→ TASK TO CARRY OUT
Look below for the line with "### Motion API" and the line with "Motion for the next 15". Copy exactly those two lines and every line between, but not the pictures.

====== SOURCE RECORDS

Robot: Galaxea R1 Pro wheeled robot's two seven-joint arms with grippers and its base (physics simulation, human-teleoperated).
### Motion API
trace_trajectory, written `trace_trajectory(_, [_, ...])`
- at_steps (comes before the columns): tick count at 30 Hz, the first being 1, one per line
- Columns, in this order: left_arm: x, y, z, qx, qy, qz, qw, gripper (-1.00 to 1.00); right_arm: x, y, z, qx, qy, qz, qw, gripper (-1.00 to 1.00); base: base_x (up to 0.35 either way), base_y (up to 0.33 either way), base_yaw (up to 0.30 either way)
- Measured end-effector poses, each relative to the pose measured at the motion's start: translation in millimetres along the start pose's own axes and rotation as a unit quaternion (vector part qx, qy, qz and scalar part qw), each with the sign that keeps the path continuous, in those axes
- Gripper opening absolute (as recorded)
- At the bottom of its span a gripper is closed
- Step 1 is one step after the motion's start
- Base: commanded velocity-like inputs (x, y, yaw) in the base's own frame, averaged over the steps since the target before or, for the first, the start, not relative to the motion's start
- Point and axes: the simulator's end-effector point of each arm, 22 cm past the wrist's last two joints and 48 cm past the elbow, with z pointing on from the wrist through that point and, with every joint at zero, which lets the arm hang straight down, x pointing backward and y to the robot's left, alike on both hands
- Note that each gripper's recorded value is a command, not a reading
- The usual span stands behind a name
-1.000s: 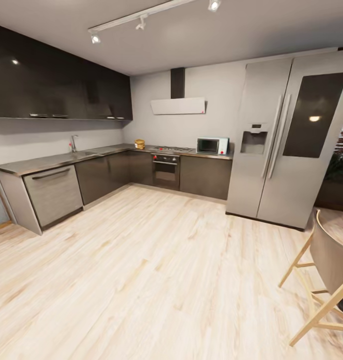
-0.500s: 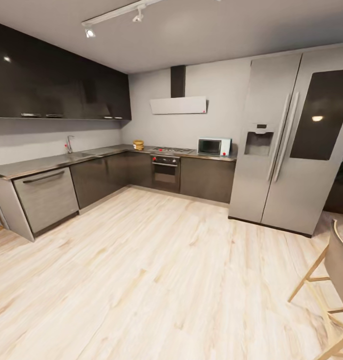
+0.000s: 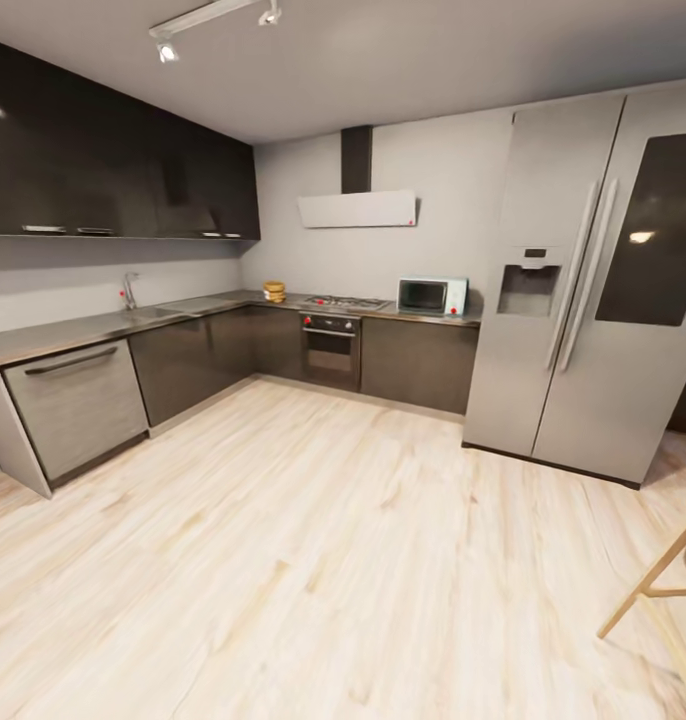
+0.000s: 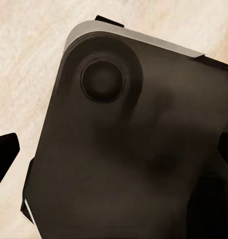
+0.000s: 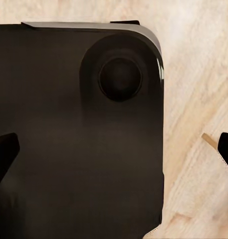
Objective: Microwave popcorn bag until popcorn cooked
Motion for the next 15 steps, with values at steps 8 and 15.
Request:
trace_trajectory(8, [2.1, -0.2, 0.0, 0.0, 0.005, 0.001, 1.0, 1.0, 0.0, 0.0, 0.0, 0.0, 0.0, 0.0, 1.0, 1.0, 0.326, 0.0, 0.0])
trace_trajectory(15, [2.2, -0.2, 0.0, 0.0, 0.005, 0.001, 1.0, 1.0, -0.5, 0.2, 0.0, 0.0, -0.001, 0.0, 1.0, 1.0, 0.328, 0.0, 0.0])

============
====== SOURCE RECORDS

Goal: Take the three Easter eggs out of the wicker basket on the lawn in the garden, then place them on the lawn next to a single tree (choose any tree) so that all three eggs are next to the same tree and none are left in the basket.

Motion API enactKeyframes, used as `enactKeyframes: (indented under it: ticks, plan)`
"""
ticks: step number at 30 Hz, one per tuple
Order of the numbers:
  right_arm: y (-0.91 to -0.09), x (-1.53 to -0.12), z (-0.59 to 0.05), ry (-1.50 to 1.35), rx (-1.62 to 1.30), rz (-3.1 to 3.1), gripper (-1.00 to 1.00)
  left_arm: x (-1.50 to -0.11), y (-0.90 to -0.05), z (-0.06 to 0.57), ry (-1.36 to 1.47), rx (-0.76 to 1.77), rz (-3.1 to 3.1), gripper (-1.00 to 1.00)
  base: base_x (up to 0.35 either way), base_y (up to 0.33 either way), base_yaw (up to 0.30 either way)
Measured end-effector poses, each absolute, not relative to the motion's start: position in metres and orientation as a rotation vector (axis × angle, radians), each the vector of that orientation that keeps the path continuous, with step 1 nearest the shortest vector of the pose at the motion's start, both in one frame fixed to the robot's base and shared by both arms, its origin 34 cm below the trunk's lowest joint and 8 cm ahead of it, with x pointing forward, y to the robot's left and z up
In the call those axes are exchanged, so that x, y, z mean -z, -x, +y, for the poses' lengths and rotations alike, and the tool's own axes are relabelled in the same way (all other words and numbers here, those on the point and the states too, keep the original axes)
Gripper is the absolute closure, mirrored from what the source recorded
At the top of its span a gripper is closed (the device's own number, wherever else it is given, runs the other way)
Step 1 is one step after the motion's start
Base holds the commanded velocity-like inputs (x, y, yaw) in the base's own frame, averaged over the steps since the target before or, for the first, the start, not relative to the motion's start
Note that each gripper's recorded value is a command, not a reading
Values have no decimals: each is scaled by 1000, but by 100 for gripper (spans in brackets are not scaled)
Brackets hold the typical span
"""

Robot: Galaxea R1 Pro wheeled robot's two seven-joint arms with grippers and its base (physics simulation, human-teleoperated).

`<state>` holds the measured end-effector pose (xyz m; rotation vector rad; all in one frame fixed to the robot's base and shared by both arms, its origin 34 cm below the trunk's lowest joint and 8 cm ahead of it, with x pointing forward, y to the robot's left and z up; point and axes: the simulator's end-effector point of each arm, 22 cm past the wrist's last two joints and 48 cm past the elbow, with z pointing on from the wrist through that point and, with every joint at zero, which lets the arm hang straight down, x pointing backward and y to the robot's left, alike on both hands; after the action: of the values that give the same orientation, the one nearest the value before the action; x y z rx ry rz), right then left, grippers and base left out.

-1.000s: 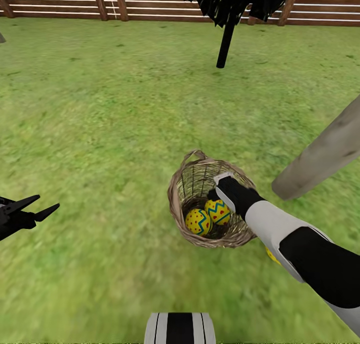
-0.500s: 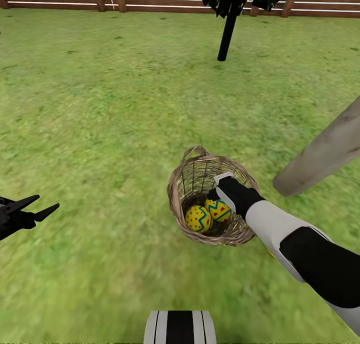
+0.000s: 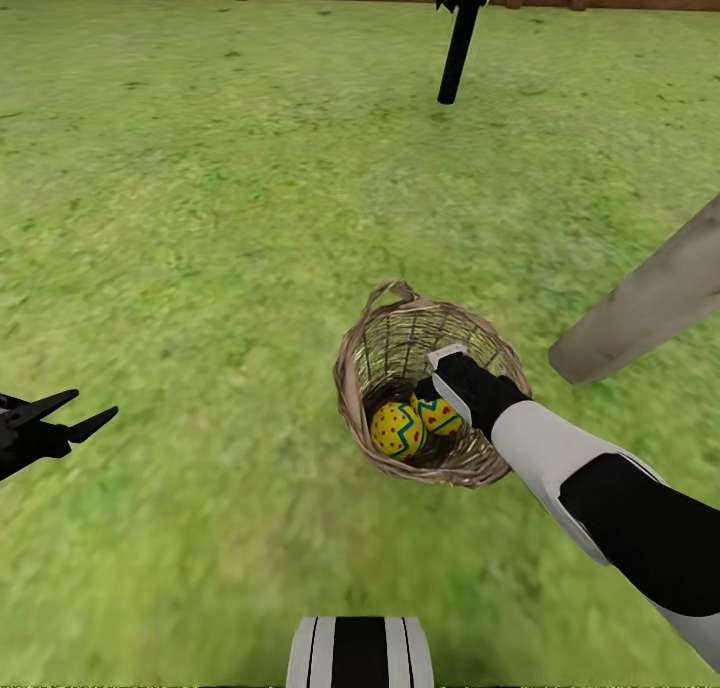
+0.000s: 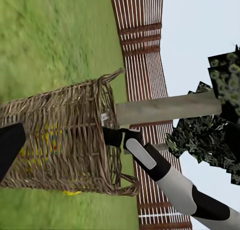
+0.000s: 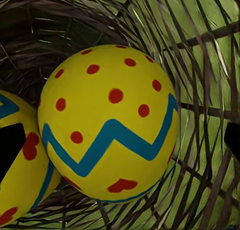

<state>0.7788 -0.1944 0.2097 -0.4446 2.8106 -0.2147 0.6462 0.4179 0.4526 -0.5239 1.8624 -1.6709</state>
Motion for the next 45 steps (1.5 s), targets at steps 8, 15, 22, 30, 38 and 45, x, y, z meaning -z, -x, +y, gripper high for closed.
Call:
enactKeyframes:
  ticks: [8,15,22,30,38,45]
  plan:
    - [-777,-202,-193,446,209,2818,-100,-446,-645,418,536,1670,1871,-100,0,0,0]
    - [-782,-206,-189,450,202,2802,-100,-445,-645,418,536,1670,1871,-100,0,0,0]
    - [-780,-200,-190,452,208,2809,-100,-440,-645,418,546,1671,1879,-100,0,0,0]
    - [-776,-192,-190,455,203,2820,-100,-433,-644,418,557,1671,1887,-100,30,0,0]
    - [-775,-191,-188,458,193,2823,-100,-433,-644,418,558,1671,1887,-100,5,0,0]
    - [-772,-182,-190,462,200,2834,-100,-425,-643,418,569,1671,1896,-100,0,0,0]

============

→ RESULT OF THE TASK
### Motion API
trace_trajectory, written `trace_trajectory(_, [_, ...])`
- at_steps (comes before the columns): tick count at 30 Hz, the first being 1, one per line
- Columns, in this order: left_arm: x, y, z, qx, qy, qz, qw, gripper (-1.00 to 1.00); right_arm: x, y, z, qx, qy, qz, qw, gripper (-1.00 to 1.00); base: base_x (up to 0.35 either way), base_y (up to 0.33 either way), base_yaw (up to 0.30 either way)
- Measured end-effector poses, each relative to the pose measured at the motion's start: translation in millimetres along the start pose's own axes and rotation as a unit quaternion (vector part qx, qy, qz and scalar part qw), each with the sign that keeps the path continuous, in those axes
- Gripper opening absolute (as recorded)
- At the bottom of its span a gripper is closed
- Step 1 is one step after the motion's start
- Base: commanded velocity-like inputs (x, y, yaw) in the base's own frame, averaged over the steps since the target before or, for the first, the start, not relative to the motion's start
- Point and axes: the simulator's end-effector point of each arm, 22 cm past the wrist's last two joints and 48 cm past the elbow, with z pointing on from the wrist through that point and, with every joint at zero, which lets the arm hang straight down, x pointing backward and y to the robot's left, alike on both hands
- Note that each gripper's recorded value is a command, not a reading
- The usual span stands behind a name
-1.000s: 
-0.500s: 
+0.000s: 
+0.000s: 
+0.000s: 
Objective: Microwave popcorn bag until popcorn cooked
Motion for the next 15 steps, with values at steps 8 and 15.

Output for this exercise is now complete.